Task to complete ->
An exact reprint of the data below is required, line for line.

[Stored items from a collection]
^^^^^^^^

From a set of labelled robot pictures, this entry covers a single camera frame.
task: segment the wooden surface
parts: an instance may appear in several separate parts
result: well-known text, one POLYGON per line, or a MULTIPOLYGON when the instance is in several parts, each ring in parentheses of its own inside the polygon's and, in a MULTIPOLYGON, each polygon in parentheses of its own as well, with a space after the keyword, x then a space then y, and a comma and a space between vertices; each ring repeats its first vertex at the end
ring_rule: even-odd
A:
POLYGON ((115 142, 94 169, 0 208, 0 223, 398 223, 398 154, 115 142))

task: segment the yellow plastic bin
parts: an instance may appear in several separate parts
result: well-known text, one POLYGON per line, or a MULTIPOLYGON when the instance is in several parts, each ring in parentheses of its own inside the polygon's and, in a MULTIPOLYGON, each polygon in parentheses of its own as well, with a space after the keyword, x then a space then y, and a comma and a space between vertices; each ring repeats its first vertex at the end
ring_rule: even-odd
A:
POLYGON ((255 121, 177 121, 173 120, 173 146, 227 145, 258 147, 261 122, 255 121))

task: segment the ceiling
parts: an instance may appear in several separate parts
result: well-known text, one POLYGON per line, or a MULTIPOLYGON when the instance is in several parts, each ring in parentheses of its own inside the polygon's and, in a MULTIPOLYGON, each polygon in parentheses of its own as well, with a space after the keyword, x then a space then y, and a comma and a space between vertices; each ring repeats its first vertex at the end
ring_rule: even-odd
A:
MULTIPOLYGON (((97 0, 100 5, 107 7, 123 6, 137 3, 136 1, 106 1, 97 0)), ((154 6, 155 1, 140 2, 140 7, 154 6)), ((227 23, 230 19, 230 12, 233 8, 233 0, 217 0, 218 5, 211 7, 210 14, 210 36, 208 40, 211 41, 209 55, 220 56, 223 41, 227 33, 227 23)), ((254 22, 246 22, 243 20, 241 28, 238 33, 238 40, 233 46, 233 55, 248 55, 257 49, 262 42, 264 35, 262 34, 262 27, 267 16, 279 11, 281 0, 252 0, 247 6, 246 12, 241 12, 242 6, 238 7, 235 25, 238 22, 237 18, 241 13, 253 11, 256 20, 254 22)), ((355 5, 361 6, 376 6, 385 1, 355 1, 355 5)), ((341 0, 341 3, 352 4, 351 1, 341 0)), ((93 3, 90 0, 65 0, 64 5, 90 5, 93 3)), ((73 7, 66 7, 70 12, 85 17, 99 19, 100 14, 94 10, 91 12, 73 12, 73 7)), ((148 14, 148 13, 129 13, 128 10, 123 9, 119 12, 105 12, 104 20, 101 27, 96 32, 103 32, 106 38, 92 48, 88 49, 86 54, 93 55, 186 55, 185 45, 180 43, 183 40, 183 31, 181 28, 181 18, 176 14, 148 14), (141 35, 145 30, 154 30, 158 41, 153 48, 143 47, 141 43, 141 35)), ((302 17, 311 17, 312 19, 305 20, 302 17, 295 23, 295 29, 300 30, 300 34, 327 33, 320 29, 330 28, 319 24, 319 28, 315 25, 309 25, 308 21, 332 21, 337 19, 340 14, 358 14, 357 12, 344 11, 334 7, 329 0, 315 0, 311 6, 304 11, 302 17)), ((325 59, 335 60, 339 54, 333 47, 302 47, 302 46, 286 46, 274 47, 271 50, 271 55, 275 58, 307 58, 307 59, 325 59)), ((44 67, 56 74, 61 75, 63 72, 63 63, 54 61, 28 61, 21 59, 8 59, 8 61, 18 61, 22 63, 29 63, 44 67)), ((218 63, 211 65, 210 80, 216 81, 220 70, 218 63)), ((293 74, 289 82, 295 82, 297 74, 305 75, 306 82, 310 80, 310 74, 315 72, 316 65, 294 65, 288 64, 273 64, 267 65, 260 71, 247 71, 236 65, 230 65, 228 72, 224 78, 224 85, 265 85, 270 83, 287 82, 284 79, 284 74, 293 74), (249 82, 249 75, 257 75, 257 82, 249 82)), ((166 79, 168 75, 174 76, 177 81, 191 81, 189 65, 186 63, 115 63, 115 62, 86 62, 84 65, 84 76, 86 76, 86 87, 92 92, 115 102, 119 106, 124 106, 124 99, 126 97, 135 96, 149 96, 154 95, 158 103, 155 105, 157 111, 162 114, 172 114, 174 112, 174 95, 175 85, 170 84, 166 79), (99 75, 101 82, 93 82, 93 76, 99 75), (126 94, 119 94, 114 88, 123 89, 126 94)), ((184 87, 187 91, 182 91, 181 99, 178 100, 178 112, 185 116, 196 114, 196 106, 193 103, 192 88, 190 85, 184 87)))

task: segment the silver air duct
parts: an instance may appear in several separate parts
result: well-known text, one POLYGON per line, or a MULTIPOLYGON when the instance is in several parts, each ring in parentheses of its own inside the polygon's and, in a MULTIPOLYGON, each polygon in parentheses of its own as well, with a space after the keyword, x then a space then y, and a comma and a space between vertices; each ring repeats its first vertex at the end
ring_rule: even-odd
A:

^^^^^^^^

Written reply ->
From a set of labelled robot pictures, this entry covers a single camera frame.
task: segment the wooden surface
parts: an instance may appear in several separate parts
result: well-known text, one POLYGON per line, or a MULTIPOLYGON when the instance is in several parts, each ring in parentheses of its own inside the polygon's and, in a MULTIPOLYGON, each polygon in parentheses of its own as well, with a space after the keyword, x then a space then y, and a comma and a space between vertices; each ring repeats its first vertex at the end
ring_rule: even-odd
A:
POLYGON ((115 142, 94 169, 0 208, 0 223, 398 223, 398 154, 115 142))

task: segment the yellow plastic bin
parts: an instance may appear in several separate parts
result: well-known text, one POLYGON per line, or a MULTIPOLYGON when the instance is in several parts, each ring in parentheses of its own inside the polygon's and, in a MULTIPOLYGON, each polygon in parentheses of its own as well, with a space after the keyword, x then a space then y, and a comma and a space between vertices; each ring repeats its first vertex at the end
ring_rule: even-odd
A:
POLYGON ((255 121, 177 121, 173 120, 173 146, 227 145, 258 147, 261 122, 255 121))

task: segment the ceiling
parts: an instance may appear in several separate parts
result: well-known text, one POLYGON per line, or a MULTIPOLYGON when the instance is in several parts, each ring in parentheses of its own inside the polygon's and, in a MULTIPOLYGON, each polygon in parentheses of its own as well, with a space after the keyword, x then a space then y, and a comma and a space between vertices; each ring repeats its first vertex at the end
ring_rule: even-odd
A:
MULTIPOLYGON (((97 0, 100 5, 107 7, 123 6, 137 3, 136 1, 106 1, 97 0)), ((154 6, 155 1, 140 2, 140 7, 154 6)), ((227 23, 230 19, 230 12, 233 8, 233 0, 217 0, 218 5, 211 7, 210 14, 210 36, 208 40, 211 41, 209 55, 220 56, 223 41, 227 33, 227 23)), ((254 22, 246 22, 243 20, 241 28, 238 33, 238 40, 233 46, 233 55, 248 55, 257 49, 262 42, 264 35, 262 34, 262 27, 267 16, 279 11, 281 0, 252 0, 247 6, 246 12, 241 12, 242 6, 238 7, 235 25, 238 22, 237 18, 241 13, 253 11, 256 20, 254 22)), ((355 5, 361 6, 376 6, 385 1, 355 1, 355 5)), ((341 0, 341 3, 352 4, 351 1, 341 0)), ((93 3, 90 0, 65 0, 64 5, 90 5, 93 3)), ((73 7, 66 7, 70 12, 85 17, 99 19, 100 14, 94 10, 91 12, 73 12, 73 7)), ((148 14, 148 13, 129 13, 128 10, 123 9, 119 12, 105 12, 104 20, 101 27, 96 32, 103 32, 106 38, 92 48, 88 49, 86 54, 93 55, 186 55, 185 45, 180 43, 183 40, 183 31, 181 28, 181 18, 176 14, 148 14), (141 35, 145 30, 154 30, 158 41, 153 48, 143 47, 141 43, 141 35)), ((302 17, 311 17, 312 19, 305 20, 302 17, 295 23, 295 29, 300 30, 300 34, 327 33, 320 29, 330 28, 319 24, 319 28, 315 25, 309 25, 308 21, 332 21, 337 19, 340 14, 358 14, 357 12, 344 11, 334 7, 329 0, 315 0, 311 6, 304 11, 302 17)), ((325 59, 335 60, 339 54, 333 47, 302 47, 302 46, 286 46, 274 47, 271 50, 271 55, 275 58, 307 58, 307 59, 325 59)), ((44 67, 56 74, 61 75, 63 72, 63 63, 54 61, 28 61, 21 59, 8 59, 8 61, 18 61, 22 63, 29 63, 44 67)), ((218 63, 211 65, 210 80, 216 81, 220 70, 218 63)), ((293 74, 289 82, 295 82, 297 74, 305 75, 306 82, 310 80, 310 74, 315 72, 316 65, 294 65, 288 64, 273 64, 267 65, 260 71, 247 71, 236 65, 230 65, 228 72, 224 78, 224 85, 265 85, 270 83, 287 82, 284 79, 284 74, 293 74), (249 82, 249 75, 257 75, 257 82, 249 82)), ((166 79, 168 75, 174 76, 177 81, 191 81, 189 65, 186 63, 115 63, 115 62, 86 62, 84 65, 84 76, 86 76, 86 87, 92 92, 115 102, 119 106, 124 106, 124 99, 126 97, 135 96, 149 96, 154 95, 158 103, 155 105, 157 111, 162 114, 172 114, 174 112, 174 95, 175 85, 170 84, 166 79), (99 75, 101 82, 93 82, 93 76, 99 75), (126 94, 119 94, 114 88, 123 89, 126 94)), ((184 87, 187 91, 182 91, 181 99, 178 100, 178 112, 185 116, 196 114, 196 106, 193 103, 192 88, 190 85, 184 87)))

task: segment the silver air duct
parts: an instance may appear in several separate parts
result: well-known text, one POLYGON per line, or a MULTIPOLYGON when the instance is in several parts, each ring in parentheses of its own inside the polygon's and, in a MULTIPOLYGON, each polygon in parentheses of its own as well, with a space after the keyword, x then a space then y, and a comma and a space between vertices; each ring repeats its first vertex at the end
ring_rule: even-odd
A:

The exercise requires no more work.